**EXERCISE DETAILS**:
From first line to last, copy the listing exactly and omit its pictures.
- - - - -
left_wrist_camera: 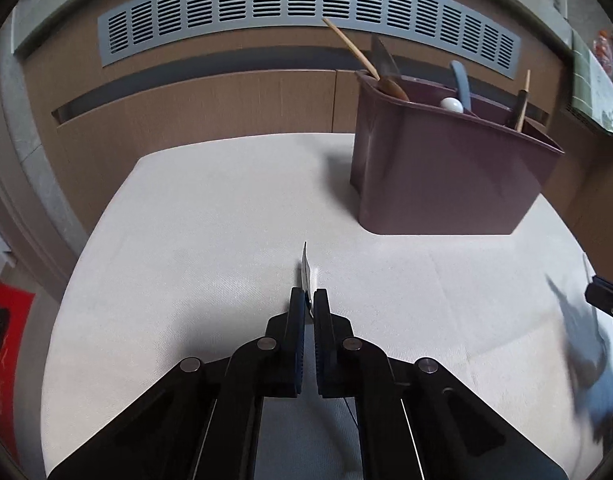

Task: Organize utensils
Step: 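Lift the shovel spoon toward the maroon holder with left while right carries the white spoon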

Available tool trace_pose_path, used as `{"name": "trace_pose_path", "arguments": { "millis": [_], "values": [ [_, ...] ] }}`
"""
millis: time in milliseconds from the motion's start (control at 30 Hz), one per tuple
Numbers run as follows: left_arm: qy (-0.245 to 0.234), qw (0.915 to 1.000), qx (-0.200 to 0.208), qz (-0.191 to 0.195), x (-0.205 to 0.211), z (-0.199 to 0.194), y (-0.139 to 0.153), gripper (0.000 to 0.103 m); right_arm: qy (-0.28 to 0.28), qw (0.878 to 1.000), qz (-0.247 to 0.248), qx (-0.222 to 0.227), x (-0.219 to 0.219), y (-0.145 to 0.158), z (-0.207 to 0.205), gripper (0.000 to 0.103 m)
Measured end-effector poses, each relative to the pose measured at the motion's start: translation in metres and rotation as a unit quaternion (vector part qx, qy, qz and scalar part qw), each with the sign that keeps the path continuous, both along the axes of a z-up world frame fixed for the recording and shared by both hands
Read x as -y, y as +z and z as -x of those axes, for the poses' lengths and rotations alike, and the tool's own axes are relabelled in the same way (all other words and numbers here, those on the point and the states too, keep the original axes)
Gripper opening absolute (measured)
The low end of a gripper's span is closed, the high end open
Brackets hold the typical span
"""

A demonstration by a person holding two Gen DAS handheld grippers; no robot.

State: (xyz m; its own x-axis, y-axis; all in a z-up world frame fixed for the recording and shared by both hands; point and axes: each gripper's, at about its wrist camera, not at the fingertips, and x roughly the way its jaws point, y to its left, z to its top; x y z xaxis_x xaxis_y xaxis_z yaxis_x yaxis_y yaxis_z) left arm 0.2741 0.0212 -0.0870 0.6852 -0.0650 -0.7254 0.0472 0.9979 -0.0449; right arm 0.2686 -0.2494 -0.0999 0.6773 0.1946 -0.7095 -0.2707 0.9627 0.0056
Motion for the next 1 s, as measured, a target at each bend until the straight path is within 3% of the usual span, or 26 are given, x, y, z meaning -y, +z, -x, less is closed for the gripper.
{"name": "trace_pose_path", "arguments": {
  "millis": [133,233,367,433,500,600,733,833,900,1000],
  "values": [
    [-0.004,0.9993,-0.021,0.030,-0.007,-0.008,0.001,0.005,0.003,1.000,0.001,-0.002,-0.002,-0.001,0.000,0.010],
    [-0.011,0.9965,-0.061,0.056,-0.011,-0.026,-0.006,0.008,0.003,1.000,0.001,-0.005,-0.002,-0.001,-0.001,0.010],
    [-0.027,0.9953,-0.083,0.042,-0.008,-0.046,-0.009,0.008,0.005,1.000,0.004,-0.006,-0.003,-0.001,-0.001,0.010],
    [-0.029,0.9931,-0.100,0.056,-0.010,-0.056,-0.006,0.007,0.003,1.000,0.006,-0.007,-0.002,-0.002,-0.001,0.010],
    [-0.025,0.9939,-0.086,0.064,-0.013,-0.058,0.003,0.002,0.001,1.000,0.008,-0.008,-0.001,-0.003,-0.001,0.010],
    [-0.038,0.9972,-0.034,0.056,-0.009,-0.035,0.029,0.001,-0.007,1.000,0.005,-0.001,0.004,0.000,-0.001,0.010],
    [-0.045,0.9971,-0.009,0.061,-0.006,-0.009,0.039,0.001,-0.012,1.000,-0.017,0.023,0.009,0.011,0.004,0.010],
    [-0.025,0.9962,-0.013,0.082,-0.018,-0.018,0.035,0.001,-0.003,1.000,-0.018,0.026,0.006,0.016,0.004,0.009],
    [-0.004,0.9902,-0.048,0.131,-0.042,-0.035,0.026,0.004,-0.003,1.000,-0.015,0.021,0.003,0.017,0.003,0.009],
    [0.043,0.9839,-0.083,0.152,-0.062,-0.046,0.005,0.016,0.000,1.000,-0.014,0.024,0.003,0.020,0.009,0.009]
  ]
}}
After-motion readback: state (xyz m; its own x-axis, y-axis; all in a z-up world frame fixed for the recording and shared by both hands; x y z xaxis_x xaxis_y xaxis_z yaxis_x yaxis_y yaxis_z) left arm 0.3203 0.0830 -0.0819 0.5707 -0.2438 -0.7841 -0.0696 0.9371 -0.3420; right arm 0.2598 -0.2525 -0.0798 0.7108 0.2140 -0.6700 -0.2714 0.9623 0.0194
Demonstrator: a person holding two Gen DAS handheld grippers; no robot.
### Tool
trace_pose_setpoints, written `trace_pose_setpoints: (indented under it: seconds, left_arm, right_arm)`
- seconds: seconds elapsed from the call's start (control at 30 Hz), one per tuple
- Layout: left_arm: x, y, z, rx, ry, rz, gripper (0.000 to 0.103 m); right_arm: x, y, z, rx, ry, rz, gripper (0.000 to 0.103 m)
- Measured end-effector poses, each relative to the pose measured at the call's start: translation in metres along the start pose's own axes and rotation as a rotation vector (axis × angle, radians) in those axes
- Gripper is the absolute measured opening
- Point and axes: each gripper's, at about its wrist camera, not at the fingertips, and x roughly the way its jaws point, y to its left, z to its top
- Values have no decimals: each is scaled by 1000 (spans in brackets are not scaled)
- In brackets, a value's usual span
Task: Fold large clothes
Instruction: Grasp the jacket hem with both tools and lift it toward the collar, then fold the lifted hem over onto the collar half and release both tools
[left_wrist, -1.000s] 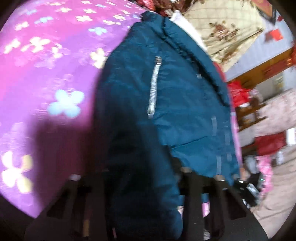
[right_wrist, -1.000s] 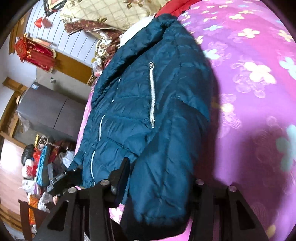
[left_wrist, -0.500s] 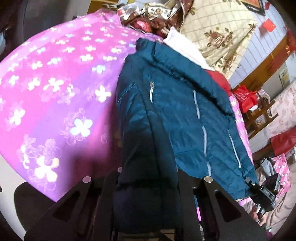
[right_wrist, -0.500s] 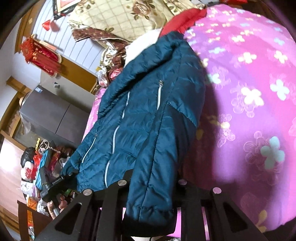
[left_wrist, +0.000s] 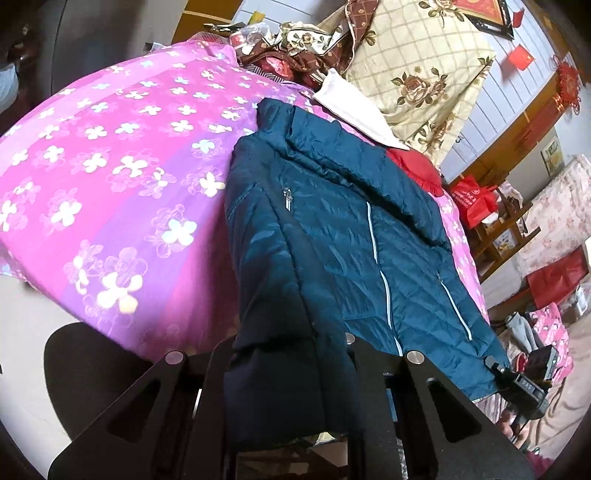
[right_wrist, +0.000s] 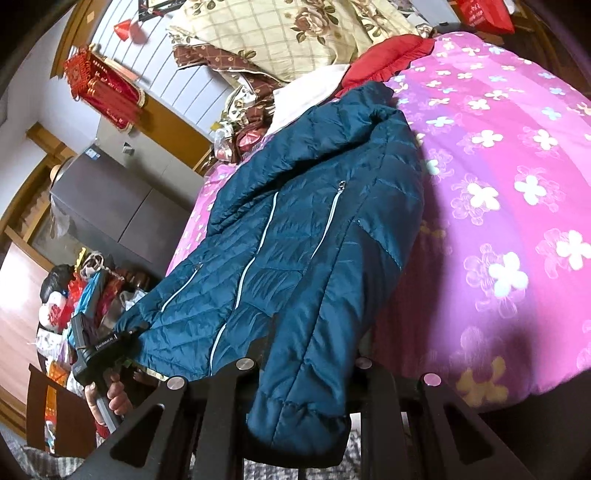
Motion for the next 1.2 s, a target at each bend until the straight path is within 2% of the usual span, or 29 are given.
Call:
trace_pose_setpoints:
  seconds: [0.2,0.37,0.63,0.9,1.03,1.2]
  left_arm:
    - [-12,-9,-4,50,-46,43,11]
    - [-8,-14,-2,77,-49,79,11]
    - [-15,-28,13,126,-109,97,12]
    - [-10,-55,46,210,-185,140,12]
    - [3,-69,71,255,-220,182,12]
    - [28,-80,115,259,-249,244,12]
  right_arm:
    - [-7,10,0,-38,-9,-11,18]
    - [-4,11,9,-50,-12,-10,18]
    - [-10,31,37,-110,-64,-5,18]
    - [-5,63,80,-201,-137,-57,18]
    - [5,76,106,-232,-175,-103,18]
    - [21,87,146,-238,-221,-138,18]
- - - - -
**REPLY**:
left_wrist_camera: 

Task: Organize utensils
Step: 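Lift the shovel spoon toward the maroon holder with left while right carries the white spoon
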
Available tool trace_pose_path, used as `{"name": "trace_pose_path", "arguments": { "millis": [_], "values": [ [_, ...] ] }}`
"""
millis: time in milliseconds from the motion's start (control at 30 Hz), one per tuple
Numbers run as follows: left_arm: qy (-0.245 to 0.234), qw (0.915 to 1.000), qx (-0.200 to 0.208), qz (-0.191 to 0.195), x (-0.205 to 0.211), z (-0.199 to 0.194), y (-0.139 to 0.153), gripper (0.000 to 0.103 m); right_arm: qy (-0.28 to 0.28), qw (0.878 to 1.000), qz (-0.247 to 0.248), qx (-0.222 to 0.227), x (-0.219 to 0.219), y (-0.145 to 0.158), z (-0.207 to 0.205), gripper (0.000 to 0.103 m)
Measured end-effector poses, each relative to the pose measured at the motion's start: translation in metres and rotation as a unit quaternion (vector part qx, qy, qz and scalar part qw), each with the sign that keeps the path continuous, both along the axes of a z-up world frame fixed for the recording and shared by both hands
Read x as -y, y as +z and z as -x of those axes, for the poses' lengths and rotations alike, and the tool's own axes are relabelled in the same way (all other words and numbers here, those on the point and the states too, keep the original axes)
Gripper opening absolute (measured)
The low end of a gripper's span is closed, the high end open
Brackets hold the typical span
"""

A demonstration by a person holding two Gen DAS handheld grippers; no robot.

State: (xyz m; its own x-axis, y-axis; all in a z-up world frame fixed for the recording and shared by both hands; point and axes: each gripper's, at about its wrist camera, not at the fingertips, and x roughly the way its jaws point, y to its left, z to its top; x y z xaxis_x xaxis_y xaxis_z yaxis_x yaxis_y yaxis_z) left arm 0.2741 0.0212 -0.0870 0.6852 -0.0650 -0.7254 0.0472 0.9979 -0.0449; right arm 0.2686 -0.2494 -0.0999 0.6773 0.1946 -0.7095 -0.2707 0.9627 0.0056
Motion for the next 1 s, as measured, a target at each bend until the straight path is within 3% of the usual span, or 26 are given, x, y, z meaning -y, +z, -x, less is closed for the gripper.
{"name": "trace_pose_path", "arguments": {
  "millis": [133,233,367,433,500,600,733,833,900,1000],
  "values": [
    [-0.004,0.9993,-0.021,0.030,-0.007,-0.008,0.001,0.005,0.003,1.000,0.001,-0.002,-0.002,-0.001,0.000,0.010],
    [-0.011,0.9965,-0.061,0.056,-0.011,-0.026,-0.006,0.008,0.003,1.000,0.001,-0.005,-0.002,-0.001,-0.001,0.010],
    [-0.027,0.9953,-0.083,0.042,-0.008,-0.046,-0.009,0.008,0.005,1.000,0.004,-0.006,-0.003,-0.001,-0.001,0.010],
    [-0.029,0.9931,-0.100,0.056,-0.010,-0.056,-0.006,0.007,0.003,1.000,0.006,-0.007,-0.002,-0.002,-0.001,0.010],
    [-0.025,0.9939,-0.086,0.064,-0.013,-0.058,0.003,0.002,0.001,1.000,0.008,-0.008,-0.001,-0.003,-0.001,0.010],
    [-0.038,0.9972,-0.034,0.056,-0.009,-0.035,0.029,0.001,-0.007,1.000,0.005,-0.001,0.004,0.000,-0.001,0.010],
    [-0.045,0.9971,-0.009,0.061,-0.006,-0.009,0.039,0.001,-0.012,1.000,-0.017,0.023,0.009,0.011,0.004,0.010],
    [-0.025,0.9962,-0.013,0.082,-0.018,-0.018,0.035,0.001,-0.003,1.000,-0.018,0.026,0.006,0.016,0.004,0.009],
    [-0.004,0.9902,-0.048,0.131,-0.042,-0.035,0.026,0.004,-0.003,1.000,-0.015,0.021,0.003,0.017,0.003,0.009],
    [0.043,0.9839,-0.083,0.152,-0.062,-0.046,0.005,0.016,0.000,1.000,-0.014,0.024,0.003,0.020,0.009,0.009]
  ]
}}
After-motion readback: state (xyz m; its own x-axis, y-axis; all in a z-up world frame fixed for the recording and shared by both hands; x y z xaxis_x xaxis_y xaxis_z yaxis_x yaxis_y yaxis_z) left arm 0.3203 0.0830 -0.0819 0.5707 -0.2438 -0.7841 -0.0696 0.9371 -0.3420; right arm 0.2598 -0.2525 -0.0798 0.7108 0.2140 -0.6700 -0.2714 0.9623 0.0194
Demonstrator: a person holding two Gen DAS handheld grippers; no robot.
### Tool
trace_pose_setpoints, written `trace_pose_setpoints: (indented under it: seconds, left_arm, right_arm)`
- seconds: seconds elapsed from the call's start (control at 30 Hz), one per tuple
- Layout: left_arm: x, y, z, rx, ry, rz, gripper (0.000 to 0.103 m); right_arm: x, y, z, rx, ry, rz, gripper (0.000 to 0.103 m)
- Measured end-effector poses, each relative to the pose measured at the call's start: translation in metres along the start pose's own axes and rotation as a rotation vector (axis × angle, radians) in those axes
- Gripper is the absolute measured opening
- Point and axes: each gripper's, at about its wrist camera, not at the fingertips, and x roughly the way its jaws point, y to its left, z to its top
- Values have no decimals: each is scaled by 1000 (spans in brackets are not scaled)
- In brackets, a value's usual span
Task: Fold large clothes
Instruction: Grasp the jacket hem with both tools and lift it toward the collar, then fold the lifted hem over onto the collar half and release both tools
[left_wrist, -1.000s] 
[right_wrist, -1.000s] 
[left_wrist, -0.500s] 
[right_wrist, -0.500s] 
[left_wrist, +0.000s] 
[right_wrist, +0.000s] 
Motion for the next 1.2 s, a target at each bend until the straight path is within 2% of the usual span, or 29 are given.
Call:
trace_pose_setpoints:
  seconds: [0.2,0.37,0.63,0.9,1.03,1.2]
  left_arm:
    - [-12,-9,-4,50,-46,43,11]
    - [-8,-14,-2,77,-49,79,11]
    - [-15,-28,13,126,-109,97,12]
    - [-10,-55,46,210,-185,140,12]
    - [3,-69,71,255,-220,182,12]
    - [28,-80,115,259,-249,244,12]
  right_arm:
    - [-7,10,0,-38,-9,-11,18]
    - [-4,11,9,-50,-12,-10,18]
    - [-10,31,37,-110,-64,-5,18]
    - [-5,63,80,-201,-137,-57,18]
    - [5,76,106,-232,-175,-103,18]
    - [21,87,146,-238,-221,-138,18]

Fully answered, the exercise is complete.